Could it be the permanent ruling class of the country which Hamza Alvi once dubbed as the “salariat” and we now call the bureaucracy? The answer to this would take us to the second fault line. But let us first handle this one. Why Pakistan was created and why the country’s bureaucracy thought that censoring its Founding Father was a good idea were two different things. The first is settled for good by Narendra Modi’s government in India today. The second has shaped how Pakistan has grown to this day. In 1947 the country may not have too many great examples of pluralism to emulate but countless exist since then. This was supposed to be a dialogue between the state and society but a permanent class which co-opted the term ‘ideology’ for its own survival has doubled down on the first raw draft and refuses to budge. From there the interpretation has bled into curriculum books, other institutions of the state and even the Constitution. Until it is allowed to be updated with time, we will stay lost in the jungle. This matter becomes of urgent nature when we take into account what we went through during the War on Terror when a group of Muslim Pakistanis killed around 80,000 co-religionist fellow citizens because of the different interpretations of ideology.

The second fault line is not the civil-military divide, although that too exists to a lesser degree. The second fault line exists between untrained politicians and an experienced bureaucracy. Pakistan is ruled by the latter. No matter who sits atop the greasy pole called the executive, it is invariably the bureaucracy which runs the machinery of governance. That is why General Musharraf could do precious little without the help of his old friend Tariq Aziz. That is why every prime minister’s principal secretary is considered so powerful.
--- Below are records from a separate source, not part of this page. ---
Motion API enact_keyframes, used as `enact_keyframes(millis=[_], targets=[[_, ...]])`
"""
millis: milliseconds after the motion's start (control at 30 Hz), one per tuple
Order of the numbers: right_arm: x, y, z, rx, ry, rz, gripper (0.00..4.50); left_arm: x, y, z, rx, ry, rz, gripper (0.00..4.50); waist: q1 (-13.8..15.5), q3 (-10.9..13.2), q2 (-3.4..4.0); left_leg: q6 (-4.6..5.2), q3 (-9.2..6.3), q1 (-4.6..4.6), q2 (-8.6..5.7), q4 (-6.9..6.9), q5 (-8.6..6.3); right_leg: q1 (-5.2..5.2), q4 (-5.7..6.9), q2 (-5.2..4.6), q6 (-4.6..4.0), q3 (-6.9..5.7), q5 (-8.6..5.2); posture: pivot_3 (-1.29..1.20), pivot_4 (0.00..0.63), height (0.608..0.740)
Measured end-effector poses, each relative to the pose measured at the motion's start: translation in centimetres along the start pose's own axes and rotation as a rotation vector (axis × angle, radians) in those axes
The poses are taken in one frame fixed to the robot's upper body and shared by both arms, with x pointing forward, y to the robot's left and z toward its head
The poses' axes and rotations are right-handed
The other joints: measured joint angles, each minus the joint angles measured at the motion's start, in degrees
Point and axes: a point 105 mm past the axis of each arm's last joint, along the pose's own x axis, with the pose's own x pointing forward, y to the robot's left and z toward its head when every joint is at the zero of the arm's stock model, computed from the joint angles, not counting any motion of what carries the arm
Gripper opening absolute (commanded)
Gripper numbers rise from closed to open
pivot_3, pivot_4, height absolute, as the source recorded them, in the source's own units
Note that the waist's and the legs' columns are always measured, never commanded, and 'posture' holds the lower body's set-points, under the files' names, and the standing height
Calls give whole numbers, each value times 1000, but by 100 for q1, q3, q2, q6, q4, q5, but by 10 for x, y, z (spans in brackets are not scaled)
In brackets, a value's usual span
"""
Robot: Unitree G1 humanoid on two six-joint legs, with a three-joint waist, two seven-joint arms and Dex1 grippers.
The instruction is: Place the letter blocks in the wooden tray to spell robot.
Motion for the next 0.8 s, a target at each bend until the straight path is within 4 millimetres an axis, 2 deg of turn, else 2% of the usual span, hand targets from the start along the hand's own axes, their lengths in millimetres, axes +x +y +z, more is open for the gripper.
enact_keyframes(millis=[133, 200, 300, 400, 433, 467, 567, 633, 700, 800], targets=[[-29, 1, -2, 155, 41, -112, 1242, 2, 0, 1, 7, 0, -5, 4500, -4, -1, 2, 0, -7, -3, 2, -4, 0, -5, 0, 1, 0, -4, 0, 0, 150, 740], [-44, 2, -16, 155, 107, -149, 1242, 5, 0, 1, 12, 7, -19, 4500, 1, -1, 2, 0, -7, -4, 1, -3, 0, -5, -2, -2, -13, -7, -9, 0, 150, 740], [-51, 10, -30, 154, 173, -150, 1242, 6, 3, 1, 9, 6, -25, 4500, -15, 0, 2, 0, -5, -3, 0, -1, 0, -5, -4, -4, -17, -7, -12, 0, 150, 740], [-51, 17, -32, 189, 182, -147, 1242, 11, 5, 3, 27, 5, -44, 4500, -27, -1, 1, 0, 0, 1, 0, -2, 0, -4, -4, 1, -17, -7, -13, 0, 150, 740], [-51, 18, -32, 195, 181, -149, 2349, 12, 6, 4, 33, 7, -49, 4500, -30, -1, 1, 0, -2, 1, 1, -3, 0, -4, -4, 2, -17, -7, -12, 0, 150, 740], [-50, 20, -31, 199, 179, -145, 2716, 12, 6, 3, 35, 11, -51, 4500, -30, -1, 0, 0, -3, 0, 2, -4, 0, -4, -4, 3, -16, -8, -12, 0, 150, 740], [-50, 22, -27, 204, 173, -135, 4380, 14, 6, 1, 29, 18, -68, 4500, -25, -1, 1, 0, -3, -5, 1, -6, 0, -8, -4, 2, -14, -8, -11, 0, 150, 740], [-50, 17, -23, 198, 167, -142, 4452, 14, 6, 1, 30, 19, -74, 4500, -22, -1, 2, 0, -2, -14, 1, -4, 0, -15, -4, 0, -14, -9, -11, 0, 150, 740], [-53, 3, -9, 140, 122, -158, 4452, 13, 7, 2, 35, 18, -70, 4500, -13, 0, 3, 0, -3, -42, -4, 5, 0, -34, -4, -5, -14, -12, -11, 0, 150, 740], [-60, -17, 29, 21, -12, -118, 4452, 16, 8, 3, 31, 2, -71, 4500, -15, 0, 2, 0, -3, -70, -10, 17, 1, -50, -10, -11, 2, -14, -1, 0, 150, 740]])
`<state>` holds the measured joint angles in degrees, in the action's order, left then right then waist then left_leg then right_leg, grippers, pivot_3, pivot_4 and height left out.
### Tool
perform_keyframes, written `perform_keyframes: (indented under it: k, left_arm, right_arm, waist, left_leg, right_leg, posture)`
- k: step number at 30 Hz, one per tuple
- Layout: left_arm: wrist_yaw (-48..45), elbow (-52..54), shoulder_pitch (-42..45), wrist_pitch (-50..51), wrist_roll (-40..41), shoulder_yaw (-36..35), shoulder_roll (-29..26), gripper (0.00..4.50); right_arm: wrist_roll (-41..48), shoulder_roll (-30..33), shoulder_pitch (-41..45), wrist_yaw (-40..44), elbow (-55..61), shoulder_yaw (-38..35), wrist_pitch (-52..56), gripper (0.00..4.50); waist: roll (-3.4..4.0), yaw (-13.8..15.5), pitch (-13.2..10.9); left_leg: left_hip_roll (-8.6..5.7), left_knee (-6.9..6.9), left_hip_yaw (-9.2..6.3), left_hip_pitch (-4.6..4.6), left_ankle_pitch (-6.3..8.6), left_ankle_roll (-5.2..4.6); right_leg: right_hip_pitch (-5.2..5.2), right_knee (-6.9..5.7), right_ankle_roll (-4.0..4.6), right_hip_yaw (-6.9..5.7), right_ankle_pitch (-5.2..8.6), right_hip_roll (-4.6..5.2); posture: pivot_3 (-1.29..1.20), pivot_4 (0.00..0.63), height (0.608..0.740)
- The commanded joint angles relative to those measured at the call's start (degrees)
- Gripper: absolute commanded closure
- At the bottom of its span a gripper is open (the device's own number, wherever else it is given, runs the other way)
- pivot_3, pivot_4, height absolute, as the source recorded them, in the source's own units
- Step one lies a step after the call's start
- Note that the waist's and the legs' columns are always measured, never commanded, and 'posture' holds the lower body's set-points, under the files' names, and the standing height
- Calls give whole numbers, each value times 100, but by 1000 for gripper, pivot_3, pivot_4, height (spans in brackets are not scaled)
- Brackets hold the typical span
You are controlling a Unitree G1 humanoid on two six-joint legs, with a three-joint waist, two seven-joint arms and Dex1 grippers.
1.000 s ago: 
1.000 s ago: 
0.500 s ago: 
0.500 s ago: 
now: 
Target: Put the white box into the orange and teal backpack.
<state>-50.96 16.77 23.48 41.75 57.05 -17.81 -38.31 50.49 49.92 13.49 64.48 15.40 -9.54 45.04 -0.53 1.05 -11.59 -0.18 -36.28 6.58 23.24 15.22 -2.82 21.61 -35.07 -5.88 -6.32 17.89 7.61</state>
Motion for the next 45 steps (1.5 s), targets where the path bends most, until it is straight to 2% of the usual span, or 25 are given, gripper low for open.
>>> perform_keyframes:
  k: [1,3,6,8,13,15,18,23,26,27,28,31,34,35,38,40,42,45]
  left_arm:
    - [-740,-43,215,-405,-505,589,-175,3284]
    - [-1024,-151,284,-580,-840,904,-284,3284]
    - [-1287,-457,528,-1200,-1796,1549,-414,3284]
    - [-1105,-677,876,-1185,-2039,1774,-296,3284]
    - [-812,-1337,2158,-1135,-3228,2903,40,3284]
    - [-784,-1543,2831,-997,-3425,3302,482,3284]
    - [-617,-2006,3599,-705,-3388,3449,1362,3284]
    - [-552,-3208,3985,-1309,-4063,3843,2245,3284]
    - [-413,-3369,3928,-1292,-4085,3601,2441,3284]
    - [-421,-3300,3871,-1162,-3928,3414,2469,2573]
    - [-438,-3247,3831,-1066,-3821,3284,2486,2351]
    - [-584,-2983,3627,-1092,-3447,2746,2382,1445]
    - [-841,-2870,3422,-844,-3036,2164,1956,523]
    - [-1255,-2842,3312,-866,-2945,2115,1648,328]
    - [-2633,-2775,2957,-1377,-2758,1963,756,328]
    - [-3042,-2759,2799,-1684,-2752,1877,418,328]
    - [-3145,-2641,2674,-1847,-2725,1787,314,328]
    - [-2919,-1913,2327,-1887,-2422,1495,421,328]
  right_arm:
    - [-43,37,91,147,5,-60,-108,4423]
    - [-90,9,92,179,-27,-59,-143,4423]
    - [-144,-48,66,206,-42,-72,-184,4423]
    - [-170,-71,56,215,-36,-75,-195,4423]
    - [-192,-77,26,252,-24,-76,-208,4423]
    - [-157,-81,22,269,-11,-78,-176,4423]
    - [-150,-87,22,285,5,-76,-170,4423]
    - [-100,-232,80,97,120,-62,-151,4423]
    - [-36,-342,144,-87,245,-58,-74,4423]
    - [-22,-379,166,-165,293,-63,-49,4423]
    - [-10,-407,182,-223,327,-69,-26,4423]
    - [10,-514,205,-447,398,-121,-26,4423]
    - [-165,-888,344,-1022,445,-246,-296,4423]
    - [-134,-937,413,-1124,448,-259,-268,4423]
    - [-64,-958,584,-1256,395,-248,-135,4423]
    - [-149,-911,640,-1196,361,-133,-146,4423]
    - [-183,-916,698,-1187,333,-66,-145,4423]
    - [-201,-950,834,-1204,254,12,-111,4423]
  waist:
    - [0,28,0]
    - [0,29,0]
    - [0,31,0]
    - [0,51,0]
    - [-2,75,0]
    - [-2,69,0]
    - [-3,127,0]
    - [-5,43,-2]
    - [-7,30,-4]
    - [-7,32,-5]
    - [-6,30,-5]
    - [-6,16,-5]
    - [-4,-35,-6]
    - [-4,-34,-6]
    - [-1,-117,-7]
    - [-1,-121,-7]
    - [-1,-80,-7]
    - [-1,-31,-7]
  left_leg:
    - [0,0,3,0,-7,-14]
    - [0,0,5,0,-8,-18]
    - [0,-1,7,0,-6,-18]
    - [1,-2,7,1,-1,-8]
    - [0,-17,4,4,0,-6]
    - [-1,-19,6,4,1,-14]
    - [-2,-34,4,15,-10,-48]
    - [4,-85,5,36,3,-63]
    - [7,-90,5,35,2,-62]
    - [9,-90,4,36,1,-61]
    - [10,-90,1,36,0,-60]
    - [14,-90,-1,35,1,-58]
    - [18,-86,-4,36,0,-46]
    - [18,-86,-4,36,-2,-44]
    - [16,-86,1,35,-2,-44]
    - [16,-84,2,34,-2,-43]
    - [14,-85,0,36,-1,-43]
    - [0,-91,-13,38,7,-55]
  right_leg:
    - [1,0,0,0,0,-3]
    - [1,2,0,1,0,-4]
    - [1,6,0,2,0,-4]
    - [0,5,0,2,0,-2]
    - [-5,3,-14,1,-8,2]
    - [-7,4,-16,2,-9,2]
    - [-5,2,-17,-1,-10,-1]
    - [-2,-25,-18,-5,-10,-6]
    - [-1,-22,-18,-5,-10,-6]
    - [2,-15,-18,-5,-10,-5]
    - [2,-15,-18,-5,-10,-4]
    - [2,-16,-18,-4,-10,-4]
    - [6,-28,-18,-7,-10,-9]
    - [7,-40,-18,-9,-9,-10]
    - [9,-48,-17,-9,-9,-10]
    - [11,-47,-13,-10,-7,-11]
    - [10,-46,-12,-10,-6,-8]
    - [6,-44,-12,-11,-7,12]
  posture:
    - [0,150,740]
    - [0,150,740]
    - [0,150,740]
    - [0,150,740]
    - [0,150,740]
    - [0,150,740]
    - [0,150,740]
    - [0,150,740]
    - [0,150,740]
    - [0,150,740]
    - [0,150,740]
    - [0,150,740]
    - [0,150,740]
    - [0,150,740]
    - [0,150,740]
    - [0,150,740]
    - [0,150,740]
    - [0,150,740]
When we choose to criticise the men and women at the top we deliberately ignore who actually wields power. The example of the Musharraf era devolution comes to mind. The ruler back then was powerful. The bureaucracy did not approve of the plan to change dynamics at the grassroot level. Who would if it meant losing control on ground? It quietly went along and waited till the time the amendment lost the Sixth Schedule cover and then recaptured the lost space.

You are fascinated by all this talk of reforms. During Nawaz Sharif’s time the then planning minister often spoke about bureaucratic reform. But we did not even see the first draft of the proposals. Now, Dr Ishrat Hussain talks about these reforms. We still await a coherent and comprehensive set of proposals to this effect. An interesting case study in this context is of Daniyal Aziz, the man who knows the weaknesses in the structure by heart. When the Musharraf era ended and the National Reconstruction Bureau headed by Aziz was dismantled, he failed to return to the parliament in the following elections. And when he did somebody had convinced the ruling PML-N that he should be kept away from projects relating to reform and instead be asked to defend the government like an ordinary if aggressive spokesman. The total deconstruction of an able man with the knowledge of all bodies ever buried was to ensue. And where is he now?

Our third fault line is of the feudal mentality. Not feudalism but of the feudal mentality. Feudalism has waned with the natural course of land redistribution over generations, but the feudal mindset still survives. How should the rich and powerful behave is predetermined by society’s powerful elite and that’s why hardly anything ever changes.

There are other fault lines like racial and lingual prejudices and overpopulation but we will return to them another time. For now, we need to find a way to fix the above three or we will not progress an inch.

Published in The Express Tribune, August 1st, 2020.